__THE PROBLEM__
Extract, word for word, each line from the line holding "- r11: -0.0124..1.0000" through the end of the records. Omit every picture.

[Recorded data]

........

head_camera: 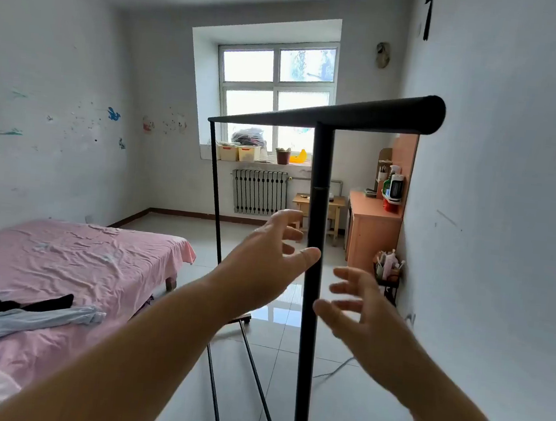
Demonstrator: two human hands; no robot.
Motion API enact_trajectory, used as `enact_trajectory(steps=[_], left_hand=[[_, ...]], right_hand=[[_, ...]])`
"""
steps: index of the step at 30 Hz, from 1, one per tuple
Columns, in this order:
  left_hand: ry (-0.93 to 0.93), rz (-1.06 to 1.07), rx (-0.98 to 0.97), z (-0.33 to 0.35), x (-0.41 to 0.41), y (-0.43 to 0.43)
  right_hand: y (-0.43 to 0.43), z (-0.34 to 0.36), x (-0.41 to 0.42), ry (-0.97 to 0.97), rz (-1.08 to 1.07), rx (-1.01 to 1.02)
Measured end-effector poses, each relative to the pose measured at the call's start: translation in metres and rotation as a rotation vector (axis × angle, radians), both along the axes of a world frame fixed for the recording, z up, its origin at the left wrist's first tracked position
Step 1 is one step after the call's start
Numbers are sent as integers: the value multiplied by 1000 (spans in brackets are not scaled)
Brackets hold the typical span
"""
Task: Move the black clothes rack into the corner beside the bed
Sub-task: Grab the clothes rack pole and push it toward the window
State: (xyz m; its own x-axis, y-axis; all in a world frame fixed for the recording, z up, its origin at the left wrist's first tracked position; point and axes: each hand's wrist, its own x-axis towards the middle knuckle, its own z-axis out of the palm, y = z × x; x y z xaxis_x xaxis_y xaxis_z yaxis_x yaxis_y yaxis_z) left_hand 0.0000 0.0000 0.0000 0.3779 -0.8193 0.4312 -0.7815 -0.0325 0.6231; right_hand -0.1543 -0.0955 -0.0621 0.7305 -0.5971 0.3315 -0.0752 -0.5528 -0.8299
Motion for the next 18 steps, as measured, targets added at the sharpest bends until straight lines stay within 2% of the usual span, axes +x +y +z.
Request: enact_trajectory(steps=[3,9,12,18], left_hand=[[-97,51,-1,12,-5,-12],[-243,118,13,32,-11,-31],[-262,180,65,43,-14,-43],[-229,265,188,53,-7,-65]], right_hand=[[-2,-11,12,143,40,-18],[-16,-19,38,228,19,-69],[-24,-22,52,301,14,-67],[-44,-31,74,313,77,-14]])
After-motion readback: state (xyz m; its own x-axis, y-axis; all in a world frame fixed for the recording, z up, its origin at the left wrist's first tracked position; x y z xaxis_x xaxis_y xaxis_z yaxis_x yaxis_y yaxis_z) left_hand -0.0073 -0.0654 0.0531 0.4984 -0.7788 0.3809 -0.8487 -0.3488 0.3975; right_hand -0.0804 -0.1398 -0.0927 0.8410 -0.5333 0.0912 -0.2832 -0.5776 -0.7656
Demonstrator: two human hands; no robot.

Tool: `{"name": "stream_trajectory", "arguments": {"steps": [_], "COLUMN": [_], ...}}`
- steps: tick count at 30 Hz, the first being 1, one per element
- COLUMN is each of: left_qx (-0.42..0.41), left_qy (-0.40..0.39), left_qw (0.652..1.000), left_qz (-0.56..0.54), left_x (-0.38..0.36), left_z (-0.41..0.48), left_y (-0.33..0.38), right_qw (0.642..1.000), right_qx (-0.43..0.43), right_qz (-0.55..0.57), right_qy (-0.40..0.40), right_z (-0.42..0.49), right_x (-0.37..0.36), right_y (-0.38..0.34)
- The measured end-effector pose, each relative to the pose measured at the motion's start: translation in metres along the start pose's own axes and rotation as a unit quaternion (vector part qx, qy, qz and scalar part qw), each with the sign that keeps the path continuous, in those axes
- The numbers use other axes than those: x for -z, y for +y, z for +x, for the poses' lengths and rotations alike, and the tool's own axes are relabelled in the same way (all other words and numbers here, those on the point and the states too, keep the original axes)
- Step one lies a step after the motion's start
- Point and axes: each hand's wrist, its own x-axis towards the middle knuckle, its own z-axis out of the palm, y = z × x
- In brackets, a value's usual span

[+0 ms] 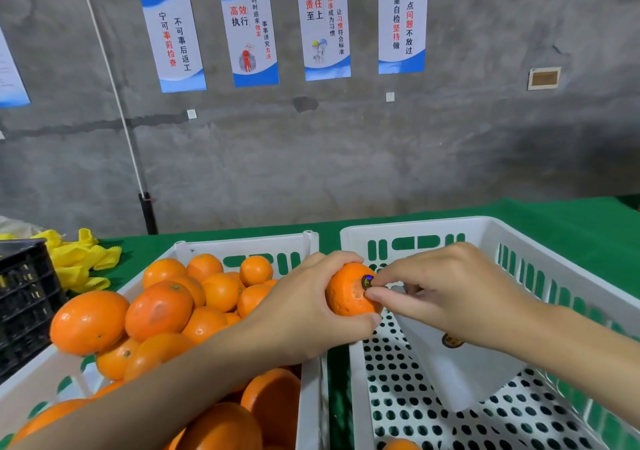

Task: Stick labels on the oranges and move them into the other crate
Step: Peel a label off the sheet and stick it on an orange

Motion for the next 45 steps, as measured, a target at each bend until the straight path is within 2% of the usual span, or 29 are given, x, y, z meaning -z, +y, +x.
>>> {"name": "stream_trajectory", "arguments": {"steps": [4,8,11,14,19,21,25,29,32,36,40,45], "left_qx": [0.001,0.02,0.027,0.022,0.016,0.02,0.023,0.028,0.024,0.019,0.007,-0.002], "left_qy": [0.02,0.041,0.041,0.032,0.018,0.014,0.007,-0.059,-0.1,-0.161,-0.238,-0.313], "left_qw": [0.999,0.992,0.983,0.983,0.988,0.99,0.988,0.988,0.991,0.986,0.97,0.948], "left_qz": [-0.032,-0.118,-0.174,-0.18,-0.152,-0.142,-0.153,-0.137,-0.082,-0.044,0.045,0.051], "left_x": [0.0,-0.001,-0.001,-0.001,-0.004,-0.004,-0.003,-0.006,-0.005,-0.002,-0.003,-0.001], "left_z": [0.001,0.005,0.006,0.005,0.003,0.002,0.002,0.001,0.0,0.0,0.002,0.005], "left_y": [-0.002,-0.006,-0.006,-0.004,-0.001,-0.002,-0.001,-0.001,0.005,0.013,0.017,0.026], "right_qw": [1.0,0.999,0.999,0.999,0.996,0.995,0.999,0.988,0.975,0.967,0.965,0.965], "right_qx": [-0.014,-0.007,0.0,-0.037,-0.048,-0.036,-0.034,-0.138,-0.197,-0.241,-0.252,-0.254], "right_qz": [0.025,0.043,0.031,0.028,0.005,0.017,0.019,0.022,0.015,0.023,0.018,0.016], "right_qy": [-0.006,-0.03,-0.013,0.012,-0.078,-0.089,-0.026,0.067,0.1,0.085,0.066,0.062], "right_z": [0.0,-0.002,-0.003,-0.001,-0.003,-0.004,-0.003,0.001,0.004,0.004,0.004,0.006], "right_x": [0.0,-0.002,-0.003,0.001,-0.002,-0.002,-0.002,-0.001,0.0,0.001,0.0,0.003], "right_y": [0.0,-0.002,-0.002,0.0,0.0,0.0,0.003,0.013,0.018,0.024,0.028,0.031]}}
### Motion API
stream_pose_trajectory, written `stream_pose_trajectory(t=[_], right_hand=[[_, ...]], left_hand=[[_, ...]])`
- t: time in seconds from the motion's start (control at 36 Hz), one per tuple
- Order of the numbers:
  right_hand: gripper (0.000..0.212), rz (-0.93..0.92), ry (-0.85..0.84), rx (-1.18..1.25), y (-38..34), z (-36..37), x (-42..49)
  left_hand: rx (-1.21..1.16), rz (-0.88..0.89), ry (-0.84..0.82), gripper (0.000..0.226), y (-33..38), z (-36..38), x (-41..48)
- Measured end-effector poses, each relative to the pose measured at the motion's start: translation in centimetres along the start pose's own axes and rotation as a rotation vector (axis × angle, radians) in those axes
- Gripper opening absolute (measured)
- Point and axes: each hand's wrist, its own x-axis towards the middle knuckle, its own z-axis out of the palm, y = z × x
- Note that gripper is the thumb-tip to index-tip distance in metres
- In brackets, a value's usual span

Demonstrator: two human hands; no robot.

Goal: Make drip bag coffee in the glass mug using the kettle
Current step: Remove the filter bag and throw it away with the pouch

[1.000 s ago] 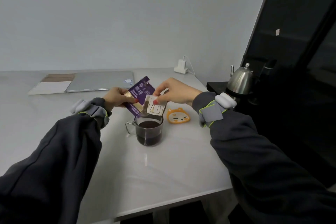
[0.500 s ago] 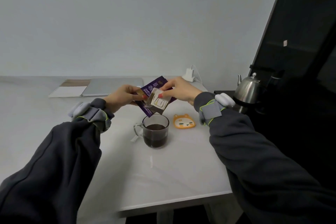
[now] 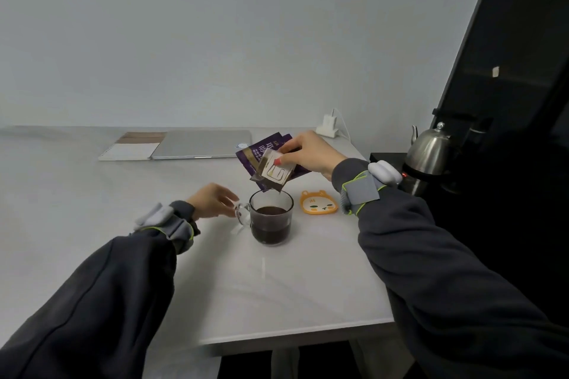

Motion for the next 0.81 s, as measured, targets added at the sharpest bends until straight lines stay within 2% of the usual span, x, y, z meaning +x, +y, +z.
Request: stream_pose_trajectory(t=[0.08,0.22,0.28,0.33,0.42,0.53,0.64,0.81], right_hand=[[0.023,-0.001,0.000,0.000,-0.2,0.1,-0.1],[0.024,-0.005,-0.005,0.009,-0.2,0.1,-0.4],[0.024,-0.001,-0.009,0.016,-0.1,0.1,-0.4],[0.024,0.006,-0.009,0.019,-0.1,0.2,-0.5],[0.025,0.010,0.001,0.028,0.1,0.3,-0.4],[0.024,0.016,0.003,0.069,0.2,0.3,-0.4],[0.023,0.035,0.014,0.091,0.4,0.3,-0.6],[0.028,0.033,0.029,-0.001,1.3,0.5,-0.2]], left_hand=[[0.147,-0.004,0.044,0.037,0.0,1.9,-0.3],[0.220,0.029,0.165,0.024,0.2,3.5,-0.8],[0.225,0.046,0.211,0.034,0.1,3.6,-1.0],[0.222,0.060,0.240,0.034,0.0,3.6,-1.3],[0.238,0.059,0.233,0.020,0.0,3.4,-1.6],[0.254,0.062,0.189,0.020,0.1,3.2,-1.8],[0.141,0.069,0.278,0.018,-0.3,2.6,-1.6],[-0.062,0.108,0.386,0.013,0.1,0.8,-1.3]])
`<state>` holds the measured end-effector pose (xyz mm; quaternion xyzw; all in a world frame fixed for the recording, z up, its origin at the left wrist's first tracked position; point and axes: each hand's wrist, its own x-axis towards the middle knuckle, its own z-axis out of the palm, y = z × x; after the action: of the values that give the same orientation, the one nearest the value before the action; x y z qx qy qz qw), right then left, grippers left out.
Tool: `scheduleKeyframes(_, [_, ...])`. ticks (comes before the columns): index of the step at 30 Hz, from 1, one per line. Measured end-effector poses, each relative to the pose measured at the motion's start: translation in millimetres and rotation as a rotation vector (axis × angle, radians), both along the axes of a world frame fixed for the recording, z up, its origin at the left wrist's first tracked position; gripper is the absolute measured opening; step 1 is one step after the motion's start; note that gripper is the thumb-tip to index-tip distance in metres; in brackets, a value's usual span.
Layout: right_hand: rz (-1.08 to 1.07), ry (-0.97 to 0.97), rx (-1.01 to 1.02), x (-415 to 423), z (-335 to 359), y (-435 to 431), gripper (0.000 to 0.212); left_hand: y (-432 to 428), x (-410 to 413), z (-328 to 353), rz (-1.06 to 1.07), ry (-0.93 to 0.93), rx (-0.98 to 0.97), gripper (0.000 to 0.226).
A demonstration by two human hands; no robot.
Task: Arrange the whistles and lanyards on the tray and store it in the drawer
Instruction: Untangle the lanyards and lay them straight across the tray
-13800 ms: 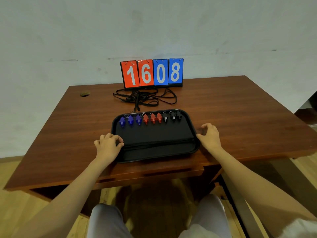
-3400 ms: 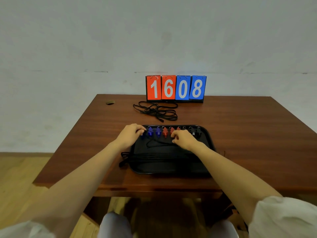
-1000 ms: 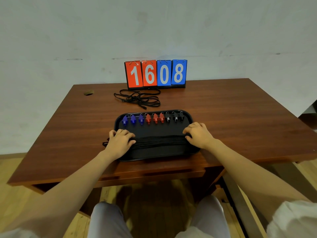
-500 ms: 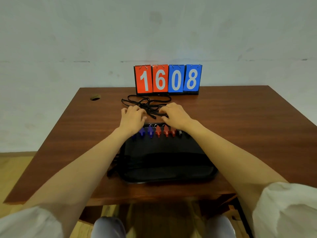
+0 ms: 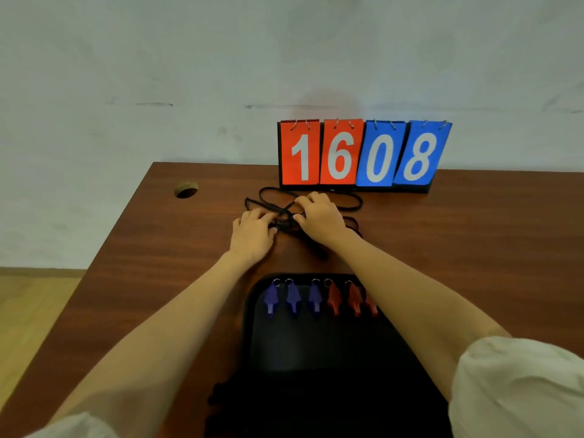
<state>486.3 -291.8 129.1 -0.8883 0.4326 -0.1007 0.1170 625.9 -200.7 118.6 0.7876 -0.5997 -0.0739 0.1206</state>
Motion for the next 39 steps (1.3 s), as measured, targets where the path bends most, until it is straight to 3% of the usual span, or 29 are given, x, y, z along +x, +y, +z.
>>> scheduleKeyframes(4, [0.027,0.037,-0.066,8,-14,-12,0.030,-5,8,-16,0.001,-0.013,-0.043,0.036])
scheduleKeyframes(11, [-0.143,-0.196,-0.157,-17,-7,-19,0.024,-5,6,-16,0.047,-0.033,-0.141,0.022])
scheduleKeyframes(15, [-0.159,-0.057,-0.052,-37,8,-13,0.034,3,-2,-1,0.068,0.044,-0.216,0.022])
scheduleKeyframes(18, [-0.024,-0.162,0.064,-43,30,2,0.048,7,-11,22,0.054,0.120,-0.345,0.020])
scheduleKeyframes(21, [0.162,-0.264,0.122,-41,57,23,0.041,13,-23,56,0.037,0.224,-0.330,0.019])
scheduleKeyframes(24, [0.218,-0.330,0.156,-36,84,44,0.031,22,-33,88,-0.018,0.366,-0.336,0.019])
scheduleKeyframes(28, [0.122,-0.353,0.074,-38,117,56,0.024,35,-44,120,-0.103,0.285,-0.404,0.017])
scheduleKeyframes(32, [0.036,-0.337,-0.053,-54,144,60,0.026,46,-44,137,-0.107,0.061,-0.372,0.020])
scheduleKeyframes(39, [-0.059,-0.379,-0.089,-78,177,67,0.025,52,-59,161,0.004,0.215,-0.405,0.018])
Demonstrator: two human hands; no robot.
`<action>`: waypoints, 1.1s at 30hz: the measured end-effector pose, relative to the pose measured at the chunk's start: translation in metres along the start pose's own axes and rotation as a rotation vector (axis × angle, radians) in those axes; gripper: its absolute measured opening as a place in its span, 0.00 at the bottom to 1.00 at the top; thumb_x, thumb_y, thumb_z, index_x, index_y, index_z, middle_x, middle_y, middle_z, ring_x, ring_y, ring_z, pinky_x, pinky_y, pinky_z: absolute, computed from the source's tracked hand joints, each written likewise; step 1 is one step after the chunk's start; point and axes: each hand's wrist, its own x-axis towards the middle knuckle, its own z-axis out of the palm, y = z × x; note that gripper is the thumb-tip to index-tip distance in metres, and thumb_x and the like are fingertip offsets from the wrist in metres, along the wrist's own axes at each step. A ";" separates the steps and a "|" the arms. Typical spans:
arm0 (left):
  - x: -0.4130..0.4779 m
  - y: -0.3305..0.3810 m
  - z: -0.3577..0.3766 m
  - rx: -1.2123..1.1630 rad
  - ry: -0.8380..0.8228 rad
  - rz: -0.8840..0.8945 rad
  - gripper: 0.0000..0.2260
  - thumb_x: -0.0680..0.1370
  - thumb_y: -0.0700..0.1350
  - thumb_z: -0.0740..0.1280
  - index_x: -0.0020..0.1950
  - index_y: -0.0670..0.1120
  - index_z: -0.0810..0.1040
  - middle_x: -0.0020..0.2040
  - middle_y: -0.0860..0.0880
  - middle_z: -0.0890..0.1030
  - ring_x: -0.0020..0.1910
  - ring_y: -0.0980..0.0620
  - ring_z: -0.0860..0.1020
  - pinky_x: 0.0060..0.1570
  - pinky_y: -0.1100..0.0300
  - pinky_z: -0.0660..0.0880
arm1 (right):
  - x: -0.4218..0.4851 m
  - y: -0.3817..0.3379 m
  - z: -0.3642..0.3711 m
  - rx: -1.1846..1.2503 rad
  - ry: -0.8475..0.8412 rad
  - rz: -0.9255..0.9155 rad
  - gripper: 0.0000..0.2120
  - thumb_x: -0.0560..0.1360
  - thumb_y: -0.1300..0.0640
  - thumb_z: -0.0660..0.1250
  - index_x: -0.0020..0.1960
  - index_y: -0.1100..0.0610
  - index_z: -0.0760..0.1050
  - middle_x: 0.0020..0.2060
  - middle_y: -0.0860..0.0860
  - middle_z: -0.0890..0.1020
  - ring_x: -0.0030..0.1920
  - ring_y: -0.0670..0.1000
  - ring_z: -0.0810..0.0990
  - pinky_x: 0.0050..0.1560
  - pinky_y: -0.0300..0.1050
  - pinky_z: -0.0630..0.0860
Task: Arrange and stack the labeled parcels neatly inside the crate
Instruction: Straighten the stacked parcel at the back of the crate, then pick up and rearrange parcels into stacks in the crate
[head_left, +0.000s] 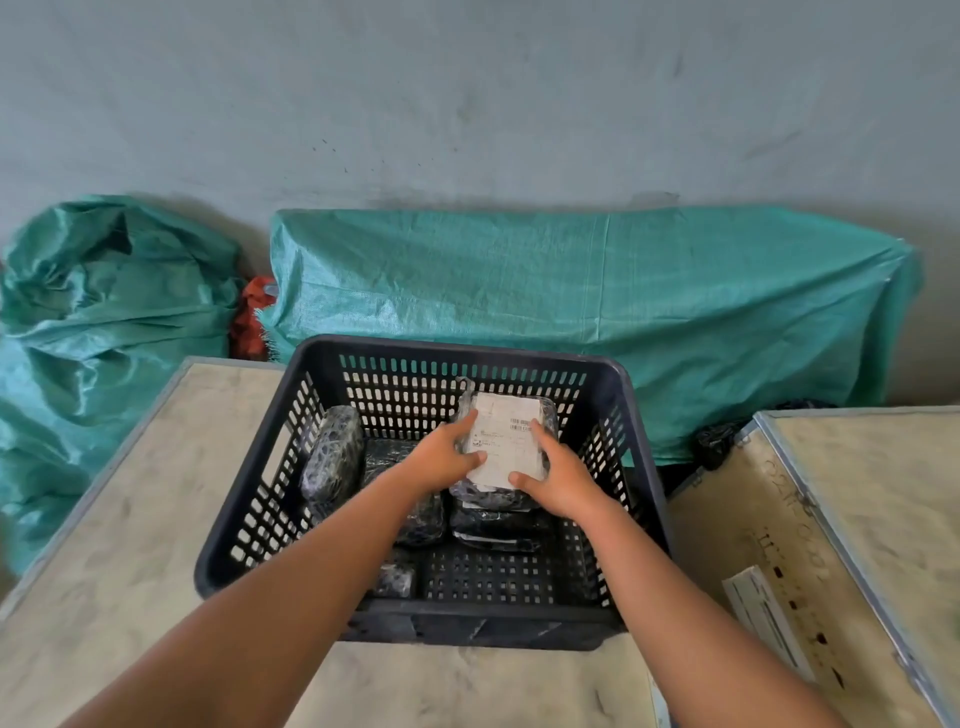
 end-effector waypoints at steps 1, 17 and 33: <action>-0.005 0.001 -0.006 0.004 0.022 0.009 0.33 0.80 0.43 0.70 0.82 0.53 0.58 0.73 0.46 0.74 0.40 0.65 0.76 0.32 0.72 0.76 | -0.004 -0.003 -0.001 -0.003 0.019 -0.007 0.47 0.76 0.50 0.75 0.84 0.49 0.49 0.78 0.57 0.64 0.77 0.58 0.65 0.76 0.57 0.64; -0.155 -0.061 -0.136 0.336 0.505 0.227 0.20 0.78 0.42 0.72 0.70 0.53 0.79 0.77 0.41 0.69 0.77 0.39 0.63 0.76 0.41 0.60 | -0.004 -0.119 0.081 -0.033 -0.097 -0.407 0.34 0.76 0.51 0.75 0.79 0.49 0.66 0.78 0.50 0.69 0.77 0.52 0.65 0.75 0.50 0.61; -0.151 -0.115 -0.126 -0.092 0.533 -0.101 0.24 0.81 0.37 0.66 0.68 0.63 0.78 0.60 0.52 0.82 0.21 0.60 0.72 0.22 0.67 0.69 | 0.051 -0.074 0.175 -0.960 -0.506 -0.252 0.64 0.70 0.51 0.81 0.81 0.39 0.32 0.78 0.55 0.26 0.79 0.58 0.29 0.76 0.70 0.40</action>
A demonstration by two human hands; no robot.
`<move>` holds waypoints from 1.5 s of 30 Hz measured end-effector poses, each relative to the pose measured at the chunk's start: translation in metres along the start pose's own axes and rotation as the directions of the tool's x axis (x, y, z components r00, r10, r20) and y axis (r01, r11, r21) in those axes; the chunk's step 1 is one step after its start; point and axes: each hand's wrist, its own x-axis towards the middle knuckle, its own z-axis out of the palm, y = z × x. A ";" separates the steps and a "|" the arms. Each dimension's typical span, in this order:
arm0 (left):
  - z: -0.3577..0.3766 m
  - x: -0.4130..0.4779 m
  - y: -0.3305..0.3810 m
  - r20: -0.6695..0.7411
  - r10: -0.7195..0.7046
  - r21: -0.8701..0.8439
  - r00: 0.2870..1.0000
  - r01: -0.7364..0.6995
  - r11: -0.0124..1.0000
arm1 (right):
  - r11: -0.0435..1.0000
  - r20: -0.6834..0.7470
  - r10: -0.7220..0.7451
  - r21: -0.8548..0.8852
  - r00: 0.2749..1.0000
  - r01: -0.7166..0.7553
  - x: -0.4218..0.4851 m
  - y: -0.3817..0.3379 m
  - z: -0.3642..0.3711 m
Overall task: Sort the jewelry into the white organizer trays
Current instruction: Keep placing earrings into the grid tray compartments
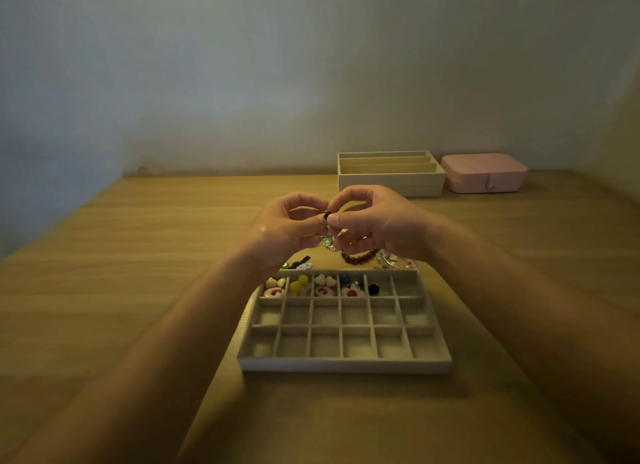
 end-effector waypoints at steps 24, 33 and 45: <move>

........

__ANSWER FOR THIS EXERCISE__
  - r11: -0.0124..1.0000
arm1 (right):
  - r11: -0.0435..1.0000
  - r20: -0.6834..0.7470
  - r10: -0.7220..0.7451
  - r21: -0.8548..0.8852
  - r00: 0.2749..1.0000
  - r01: -0.7166..0.7553
  - x: -0.4218..0.4851 m
  - y: -0.3817..0.3379 m
  - z: -0.3642..0.3711 m
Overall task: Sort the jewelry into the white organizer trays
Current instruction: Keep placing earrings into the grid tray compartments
 end-effector waypoints at steps 24, 33 and 45: <move>

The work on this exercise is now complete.